Find the line containing "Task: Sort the", then return it and every line after it through the end of the records, exactly. Leave out pictures.

──────

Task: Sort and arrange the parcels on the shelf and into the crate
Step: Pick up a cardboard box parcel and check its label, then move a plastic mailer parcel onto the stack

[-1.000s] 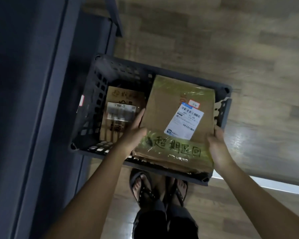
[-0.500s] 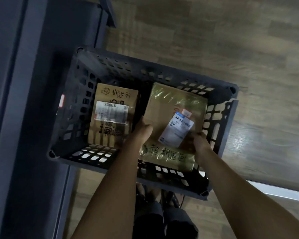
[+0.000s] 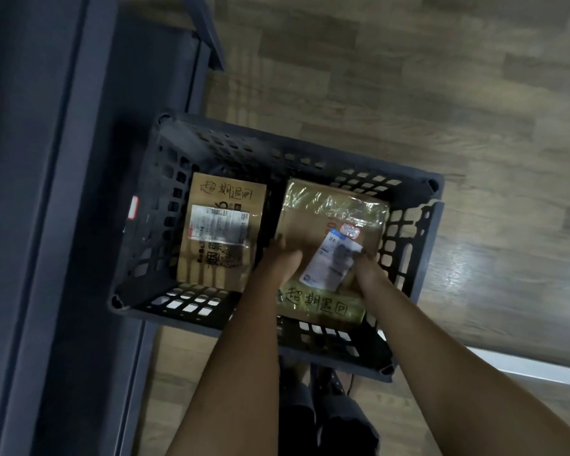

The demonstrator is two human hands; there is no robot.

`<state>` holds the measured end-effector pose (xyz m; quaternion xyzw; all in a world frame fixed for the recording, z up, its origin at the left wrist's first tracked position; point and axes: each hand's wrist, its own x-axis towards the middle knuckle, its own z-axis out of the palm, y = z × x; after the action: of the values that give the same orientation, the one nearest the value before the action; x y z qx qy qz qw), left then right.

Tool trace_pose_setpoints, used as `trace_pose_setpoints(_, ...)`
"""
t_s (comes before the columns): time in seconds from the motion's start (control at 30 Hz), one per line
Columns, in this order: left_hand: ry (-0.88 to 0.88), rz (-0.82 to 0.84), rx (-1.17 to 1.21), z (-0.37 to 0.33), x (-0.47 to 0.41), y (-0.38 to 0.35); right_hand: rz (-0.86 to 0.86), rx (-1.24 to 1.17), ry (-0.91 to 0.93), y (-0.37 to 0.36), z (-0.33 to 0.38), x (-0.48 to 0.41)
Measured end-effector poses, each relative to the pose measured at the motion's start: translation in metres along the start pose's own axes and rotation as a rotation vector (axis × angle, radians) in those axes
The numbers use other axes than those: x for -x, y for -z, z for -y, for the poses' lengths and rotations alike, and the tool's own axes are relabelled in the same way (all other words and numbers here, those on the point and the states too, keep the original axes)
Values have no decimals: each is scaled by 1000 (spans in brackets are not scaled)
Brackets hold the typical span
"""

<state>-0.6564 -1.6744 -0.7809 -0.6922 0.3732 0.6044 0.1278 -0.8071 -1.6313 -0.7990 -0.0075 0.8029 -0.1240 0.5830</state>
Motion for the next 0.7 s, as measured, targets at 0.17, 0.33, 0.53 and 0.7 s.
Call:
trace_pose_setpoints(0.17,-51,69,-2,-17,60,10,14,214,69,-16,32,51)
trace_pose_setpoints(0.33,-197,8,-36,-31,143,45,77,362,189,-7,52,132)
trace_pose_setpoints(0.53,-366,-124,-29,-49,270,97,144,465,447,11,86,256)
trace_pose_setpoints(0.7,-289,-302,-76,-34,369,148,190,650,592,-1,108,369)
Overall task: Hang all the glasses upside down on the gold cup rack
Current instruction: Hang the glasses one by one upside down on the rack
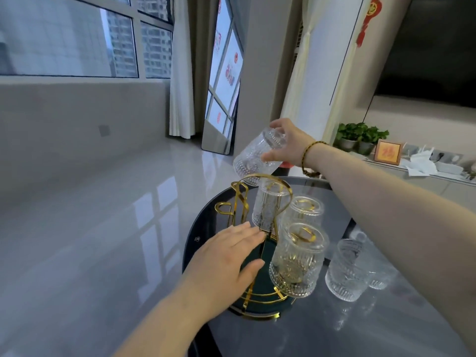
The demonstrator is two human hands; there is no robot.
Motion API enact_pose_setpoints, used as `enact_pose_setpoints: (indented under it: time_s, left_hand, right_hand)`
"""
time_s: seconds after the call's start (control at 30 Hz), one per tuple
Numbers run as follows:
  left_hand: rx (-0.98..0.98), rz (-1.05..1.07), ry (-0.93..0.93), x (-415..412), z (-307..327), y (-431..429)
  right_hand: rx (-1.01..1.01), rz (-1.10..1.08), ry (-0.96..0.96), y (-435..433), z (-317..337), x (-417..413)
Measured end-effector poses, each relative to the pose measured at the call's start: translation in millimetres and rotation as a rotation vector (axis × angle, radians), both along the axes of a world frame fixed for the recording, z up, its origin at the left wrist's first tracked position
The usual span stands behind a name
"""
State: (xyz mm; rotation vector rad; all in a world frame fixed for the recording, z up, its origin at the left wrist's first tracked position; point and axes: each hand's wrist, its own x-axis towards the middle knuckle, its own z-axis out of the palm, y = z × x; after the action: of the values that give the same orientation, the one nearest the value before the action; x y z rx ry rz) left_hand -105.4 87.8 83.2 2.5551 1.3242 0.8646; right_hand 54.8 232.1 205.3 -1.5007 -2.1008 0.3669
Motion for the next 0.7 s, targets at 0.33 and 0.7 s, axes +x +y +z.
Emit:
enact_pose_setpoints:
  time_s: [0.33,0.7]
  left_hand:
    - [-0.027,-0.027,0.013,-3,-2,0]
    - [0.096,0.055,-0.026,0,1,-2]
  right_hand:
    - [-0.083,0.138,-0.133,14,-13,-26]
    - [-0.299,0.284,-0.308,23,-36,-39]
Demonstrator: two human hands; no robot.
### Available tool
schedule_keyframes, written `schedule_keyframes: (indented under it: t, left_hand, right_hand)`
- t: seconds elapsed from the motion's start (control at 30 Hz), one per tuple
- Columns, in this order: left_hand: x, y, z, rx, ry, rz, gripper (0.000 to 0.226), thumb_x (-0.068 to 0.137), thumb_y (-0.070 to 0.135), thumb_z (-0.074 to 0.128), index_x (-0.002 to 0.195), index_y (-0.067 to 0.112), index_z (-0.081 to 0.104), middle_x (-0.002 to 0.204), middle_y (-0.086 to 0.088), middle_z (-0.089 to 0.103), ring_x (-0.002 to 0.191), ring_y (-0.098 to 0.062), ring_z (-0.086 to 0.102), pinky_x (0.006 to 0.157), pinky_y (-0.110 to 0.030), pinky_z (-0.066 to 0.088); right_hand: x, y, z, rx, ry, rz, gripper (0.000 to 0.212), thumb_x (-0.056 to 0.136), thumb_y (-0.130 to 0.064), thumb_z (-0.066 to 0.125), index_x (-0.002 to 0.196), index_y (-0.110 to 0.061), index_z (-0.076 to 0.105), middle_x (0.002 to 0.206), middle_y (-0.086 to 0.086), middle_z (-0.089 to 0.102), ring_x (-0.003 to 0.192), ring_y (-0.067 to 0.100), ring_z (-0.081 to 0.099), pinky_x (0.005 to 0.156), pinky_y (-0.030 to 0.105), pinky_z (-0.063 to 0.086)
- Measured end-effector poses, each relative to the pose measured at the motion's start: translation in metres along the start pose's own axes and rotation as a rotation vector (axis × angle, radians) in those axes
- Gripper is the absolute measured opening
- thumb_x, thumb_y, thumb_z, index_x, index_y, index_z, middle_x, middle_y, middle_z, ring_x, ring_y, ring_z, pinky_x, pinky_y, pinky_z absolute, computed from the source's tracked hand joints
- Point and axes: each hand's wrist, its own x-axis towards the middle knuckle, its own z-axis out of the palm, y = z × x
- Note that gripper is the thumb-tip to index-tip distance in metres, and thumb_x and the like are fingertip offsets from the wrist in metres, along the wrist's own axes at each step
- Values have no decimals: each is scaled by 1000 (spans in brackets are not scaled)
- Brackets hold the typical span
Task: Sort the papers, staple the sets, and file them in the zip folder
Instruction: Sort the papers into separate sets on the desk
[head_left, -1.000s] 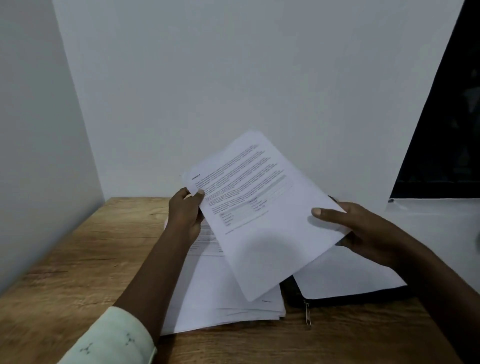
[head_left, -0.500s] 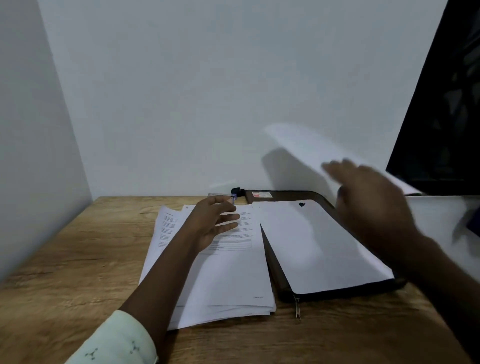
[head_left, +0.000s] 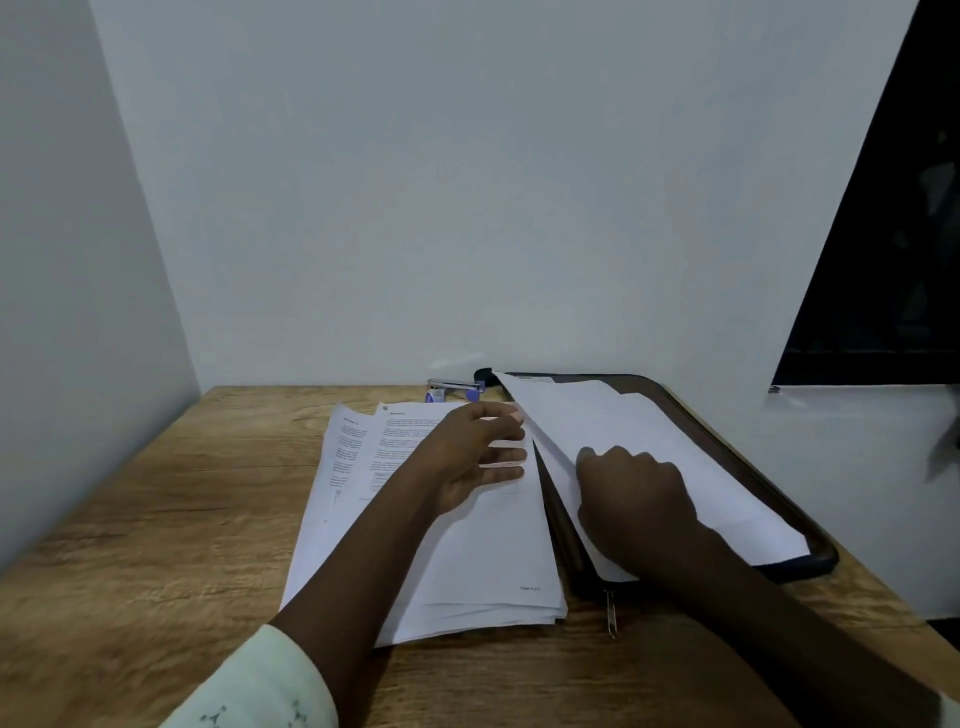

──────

- **Solution for this exercise**
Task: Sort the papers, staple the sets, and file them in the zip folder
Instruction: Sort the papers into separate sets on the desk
[head_left, -1.000s] 
[head_left, -0.500s] 
[head_left, +0.000s] 

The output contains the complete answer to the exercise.